Public PoC Reveals Local Root Exploit for DirtyDecrypt Linux Kernel

A public proof‑of‑concept exploit for the DirtyDecrypt (DirtyCBC) Linux kernel local privilege escalation (CVE-2026-31635) has been released. It exploits a missing copy-on-write guard in rxgk_decrypt_skb() within the RxGK subsystem, enabling a local unprivileged user to overwrite privileged memory (including /etc/shadow, sudoers, and SUID binaries) and gain root. The upstream patch was merged on April 25, 2026, and affected kernels require RXGK to be enabled (CONFIG_RXGK=y/m). Rolling‑release distributions with unpatched kernels (e.g., Fedora Rawhide, Arch before patch, openSUSE Tumbleweed) are at risk, while distros that ship RXGK disabled (e.g., some Debian/RHEL/Ubuntu builds) are less affected.

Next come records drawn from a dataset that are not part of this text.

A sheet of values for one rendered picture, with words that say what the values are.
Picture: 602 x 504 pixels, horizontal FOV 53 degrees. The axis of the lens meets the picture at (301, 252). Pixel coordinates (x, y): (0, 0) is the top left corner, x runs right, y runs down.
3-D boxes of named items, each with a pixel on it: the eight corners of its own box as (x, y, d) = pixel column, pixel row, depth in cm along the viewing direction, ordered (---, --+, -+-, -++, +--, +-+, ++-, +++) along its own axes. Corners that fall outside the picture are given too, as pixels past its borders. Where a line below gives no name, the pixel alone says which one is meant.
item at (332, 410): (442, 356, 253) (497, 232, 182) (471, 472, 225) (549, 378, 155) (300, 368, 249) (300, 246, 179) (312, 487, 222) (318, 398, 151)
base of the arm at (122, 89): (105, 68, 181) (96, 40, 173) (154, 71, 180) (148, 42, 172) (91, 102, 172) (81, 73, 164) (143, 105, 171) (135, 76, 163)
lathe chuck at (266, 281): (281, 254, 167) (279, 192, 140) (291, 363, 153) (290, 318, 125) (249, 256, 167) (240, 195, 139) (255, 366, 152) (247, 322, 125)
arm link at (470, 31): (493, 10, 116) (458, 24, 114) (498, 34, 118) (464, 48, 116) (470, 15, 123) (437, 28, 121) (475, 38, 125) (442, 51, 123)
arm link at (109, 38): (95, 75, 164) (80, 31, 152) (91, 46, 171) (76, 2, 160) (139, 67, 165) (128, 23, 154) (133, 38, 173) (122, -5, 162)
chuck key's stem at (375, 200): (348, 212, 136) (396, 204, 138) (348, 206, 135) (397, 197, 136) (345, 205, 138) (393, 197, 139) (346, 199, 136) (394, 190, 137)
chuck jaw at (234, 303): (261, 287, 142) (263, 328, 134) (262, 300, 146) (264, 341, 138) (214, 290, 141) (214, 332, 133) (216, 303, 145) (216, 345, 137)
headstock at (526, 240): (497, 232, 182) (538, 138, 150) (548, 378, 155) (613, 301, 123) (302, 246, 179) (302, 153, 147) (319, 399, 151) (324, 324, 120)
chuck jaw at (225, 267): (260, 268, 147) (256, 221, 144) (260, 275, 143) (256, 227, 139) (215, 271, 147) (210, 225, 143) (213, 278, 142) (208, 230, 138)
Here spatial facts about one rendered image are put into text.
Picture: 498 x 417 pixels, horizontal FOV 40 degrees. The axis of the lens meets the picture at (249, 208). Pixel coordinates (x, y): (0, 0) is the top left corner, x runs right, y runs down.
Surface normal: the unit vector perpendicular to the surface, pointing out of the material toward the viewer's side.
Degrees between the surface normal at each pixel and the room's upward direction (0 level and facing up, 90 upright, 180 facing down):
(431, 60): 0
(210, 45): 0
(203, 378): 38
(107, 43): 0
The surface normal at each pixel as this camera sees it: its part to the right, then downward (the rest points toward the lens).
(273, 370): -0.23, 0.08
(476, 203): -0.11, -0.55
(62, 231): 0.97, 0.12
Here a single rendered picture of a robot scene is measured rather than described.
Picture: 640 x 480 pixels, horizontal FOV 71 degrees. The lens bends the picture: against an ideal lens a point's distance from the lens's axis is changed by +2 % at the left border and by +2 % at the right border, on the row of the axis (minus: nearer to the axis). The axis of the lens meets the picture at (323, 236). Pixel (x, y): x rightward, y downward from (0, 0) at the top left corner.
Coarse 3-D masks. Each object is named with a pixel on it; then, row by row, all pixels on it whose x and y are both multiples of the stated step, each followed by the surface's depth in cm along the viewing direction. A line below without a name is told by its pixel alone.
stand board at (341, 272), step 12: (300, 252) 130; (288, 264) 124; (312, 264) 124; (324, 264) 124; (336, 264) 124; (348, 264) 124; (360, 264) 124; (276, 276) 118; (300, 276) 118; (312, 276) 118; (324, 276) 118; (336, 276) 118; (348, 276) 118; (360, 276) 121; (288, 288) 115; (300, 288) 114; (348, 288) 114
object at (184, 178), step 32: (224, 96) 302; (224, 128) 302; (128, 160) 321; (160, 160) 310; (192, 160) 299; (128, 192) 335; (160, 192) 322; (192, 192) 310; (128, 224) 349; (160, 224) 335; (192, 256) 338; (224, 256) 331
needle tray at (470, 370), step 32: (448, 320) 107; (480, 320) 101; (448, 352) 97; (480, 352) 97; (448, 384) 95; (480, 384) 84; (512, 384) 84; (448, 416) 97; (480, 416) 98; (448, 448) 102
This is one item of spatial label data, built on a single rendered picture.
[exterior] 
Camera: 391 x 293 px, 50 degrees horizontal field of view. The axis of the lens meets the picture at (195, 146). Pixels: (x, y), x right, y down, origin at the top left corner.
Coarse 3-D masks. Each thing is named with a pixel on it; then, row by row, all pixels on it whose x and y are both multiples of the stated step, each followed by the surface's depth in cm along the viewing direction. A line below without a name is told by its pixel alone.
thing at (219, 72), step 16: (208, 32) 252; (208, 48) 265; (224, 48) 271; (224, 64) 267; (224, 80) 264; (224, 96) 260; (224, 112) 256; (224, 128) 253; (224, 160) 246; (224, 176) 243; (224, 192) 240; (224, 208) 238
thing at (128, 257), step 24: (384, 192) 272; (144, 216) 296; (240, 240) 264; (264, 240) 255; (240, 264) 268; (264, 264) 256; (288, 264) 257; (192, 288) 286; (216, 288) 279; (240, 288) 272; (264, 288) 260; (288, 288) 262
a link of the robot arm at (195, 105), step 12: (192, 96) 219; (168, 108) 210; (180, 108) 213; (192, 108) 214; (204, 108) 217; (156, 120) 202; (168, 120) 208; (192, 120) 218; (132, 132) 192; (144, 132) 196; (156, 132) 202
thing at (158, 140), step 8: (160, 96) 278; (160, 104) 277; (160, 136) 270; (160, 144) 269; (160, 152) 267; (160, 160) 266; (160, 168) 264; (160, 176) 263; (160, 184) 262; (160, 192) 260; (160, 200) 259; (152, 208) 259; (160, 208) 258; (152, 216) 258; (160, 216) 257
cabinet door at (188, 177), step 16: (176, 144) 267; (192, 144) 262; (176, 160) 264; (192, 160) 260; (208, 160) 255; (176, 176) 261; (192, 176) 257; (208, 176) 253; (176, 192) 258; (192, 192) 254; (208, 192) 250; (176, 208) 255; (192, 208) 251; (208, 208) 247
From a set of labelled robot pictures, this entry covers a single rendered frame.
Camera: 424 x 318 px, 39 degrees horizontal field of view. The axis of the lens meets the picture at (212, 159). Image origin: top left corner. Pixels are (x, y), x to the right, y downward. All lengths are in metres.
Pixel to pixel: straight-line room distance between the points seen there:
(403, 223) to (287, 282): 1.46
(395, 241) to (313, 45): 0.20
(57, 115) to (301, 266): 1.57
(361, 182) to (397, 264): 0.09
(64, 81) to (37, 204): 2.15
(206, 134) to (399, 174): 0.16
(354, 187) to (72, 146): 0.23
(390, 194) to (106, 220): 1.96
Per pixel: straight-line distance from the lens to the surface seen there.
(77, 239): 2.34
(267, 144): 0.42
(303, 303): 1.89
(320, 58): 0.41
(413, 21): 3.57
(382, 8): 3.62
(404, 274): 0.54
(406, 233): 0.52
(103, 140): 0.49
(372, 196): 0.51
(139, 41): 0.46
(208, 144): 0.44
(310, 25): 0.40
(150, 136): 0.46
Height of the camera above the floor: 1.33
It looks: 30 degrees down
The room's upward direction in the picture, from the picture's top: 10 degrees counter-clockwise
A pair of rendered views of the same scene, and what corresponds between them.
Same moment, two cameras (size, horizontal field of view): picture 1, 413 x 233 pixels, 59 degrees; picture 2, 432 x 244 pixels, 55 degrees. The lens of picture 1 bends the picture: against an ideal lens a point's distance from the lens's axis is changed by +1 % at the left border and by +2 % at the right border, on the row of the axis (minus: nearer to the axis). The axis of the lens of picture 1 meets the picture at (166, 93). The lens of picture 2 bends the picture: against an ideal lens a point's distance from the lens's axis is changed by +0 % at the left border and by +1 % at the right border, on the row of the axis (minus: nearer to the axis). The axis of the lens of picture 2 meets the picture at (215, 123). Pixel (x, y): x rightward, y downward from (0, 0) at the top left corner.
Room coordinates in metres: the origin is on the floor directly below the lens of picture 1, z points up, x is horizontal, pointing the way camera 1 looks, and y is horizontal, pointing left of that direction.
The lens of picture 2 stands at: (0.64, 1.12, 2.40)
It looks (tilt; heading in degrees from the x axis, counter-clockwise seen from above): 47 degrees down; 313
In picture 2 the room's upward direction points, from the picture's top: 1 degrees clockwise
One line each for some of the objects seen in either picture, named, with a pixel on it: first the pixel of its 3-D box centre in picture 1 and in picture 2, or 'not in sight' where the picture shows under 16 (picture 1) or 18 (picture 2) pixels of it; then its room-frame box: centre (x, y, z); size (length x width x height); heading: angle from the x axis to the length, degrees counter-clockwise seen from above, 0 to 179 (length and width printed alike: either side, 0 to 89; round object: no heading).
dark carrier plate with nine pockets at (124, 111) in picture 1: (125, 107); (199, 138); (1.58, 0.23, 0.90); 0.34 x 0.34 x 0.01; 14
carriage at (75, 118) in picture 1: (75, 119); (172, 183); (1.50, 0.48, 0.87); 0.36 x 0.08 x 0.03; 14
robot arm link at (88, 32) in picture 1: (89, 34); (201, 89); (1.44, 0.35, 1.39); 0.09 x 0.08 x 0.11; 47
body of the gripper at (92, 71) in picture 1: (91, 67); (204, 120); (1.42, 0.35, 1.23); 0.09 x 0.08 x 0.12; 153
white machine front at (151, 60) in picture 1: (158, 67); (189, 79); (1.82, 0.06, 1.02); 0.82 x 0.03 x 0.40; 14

In containers and Kubernetes environments, the flaw can lead to container escapes and host compromise. Mitigations include upgrading the kernel package and rebooting; as a temporary workaround, blacklisting rxrpc, esp4, and esp6 can be used at the expense of IPsec/AFS functionality. Kubernetes operators should rebuild worker images with patched kernels and enforce strict pod security settings.